Court Opinion

ID: 9728513
Source: CourtListenerOpinion
Date Created: 2023-08-26 14:09:46.570747+00
Date Added: 2024-06-11T18:25:49.270459
License: Public Domain

FOSHEIM, Justice
(dissenting).
The majority opinion distinguishes this case from Melbourn v. Benham, 292 N.W.2d 335 (S.D.1980), with this language: “In the instant case, Rezek essentially is attempting to recover damages for having been required to perform what this court earlier held to be a valid contract.”
Following this court’s reversal of the judgment in the original Cook v. Rezek litigation, the trial judge in that case described the issue decided therein as follows:
It seems clear to me that the only issue before me as a trial judge in the original matter was whether or not the Plaintiff, Ted Cook, had a valid contract with the Defendant, John Rezek.

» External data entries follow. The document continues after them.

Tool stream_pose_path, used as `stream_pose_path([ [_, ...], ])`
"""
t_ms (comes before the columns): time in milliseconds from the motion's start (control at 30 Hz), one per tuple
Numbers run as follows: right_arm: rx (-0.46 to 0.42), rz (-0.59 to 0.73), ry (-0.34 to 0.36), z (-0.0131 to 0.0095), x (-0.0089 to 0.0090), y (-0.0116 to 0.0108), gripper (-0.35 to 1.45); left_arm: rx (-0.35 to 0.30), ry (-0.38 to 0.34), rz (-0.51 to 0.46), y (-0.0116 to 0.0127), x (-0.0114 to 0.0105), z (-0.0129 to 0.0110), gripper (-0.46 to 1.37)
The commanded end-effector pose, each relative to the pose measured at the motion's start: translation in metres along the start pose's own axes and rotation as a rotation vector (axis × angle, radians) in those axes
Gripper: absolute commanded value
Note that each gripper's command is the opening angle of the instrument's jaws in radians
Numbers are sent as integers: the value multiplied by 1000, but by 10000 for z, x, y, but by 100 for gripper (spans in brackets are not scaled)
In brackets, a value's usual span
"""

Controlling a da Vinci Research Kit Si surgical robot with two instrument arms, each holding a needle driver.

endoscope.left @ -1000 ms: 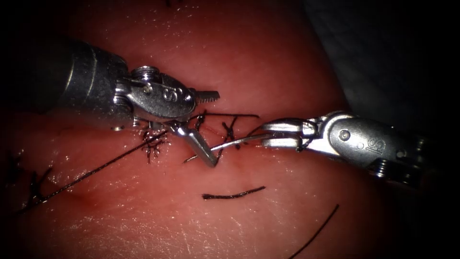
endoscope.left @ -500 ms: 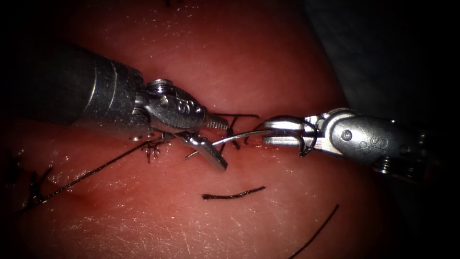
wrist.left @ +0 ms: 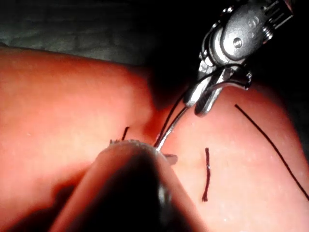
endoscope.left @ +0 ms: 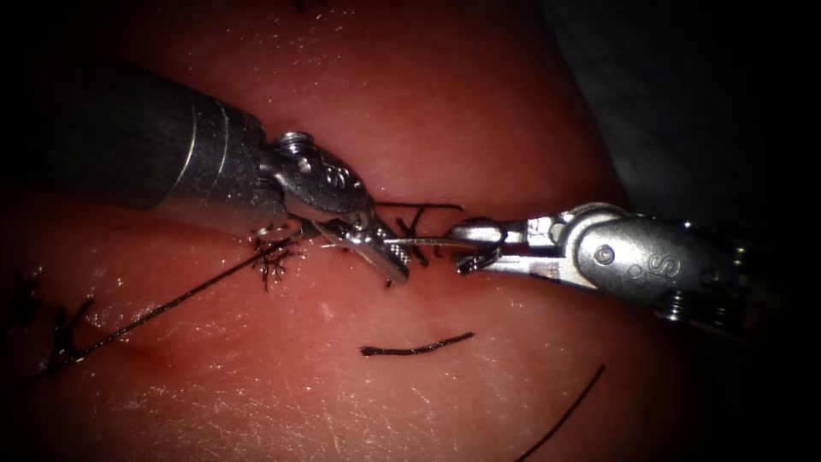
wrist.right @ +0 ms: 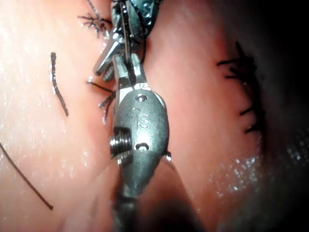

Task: Wound Closure
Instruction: Hand over the needle from the right to the left gripper, then hand over the needle from the left to the right gripper

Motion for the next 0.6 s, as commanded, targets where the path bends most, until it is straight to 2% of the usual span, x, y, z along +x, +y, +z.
stream_pose_path([
  [33,-10,-5,1,1,-1,1,-35,-29,11,-28,2,1,0,-35],
  [67,-15,12,0,1,-1,2,-34,-41,21,-52,4,2,1,-35],
  [133,-30,52,-1,1,-2,2,1,-65,30,-116,10,4,3,-35],
  [167,-48,80,-10,0,-2,2,22,-76,38,-180,16,4,4,-35],
  [233,-86,120,-35,0,-1,0,64,-72,46,-243,25,3,5,-35],
  [267,-86,120,-35,0,-1,0,64,-72,46,-243,25,3,5,-35],
  [300,-100,149,-46,0,-1,-2,78,-67,51,-273,35,1,8,-35],
  [433,-114,183,-56,-2,0,-7,84,-83,88,-281,54,-2,15,-35],
  [467,-127,199,-62,-4,-1,-9,89,-108,141,-295,59,0,16,-35],
  [533,-151,224,-79,-6,-2,-11,89,-155,220,-319,64,3,16,-35],
  [600,-168,281,-87,-10,-4,-14,85,-179,260,-321,66,4,19,-35],
])
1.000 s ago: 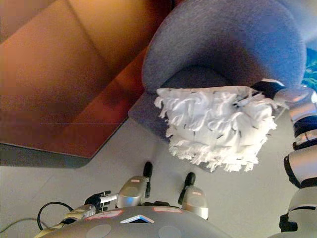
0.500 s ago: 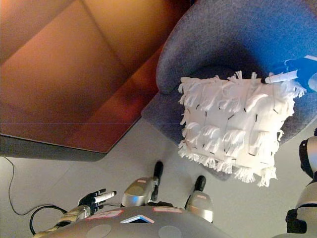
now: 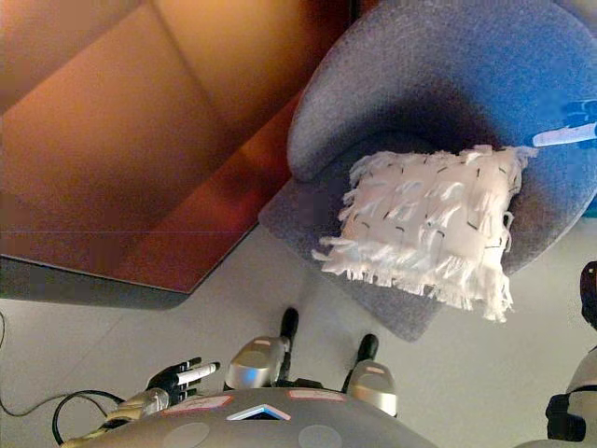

*735I think the record is clear that this court has never adjudicated the liability of Mr. Rezek under the contract. My concern, as it was the appellate court’s concern, was simply to determine whether or not a valid contract had been struck between . [Cook and Rezek].
The third-party complaint in the present action alleged that Juffer secretly acted as an agent for Cook and made false representations to Rezek, thereby causing an agreement by Rezek to convey his land. That claim, strikingly similar to the allegation in Melbourn which claimed a breach of agency and fiduciary obligations by the Benhams in their capacity as real estate agents for Mel-, ' bourn, was not litigated in the original Cook v. Rezek action. In Melbourn, we held that genuine issues of fact existed. Since the cases rest on similar grounds, it seems consistency compels recognition that genuine issues of fact remain.
In my view, the majority opinion’s attempt to distinguish this ease from Melbourn v. Benham, supra, draws unwarranted conclusions from disputed facts, conclusions similar to those we rejected in Mel-bourn. I would, therefore, reverse.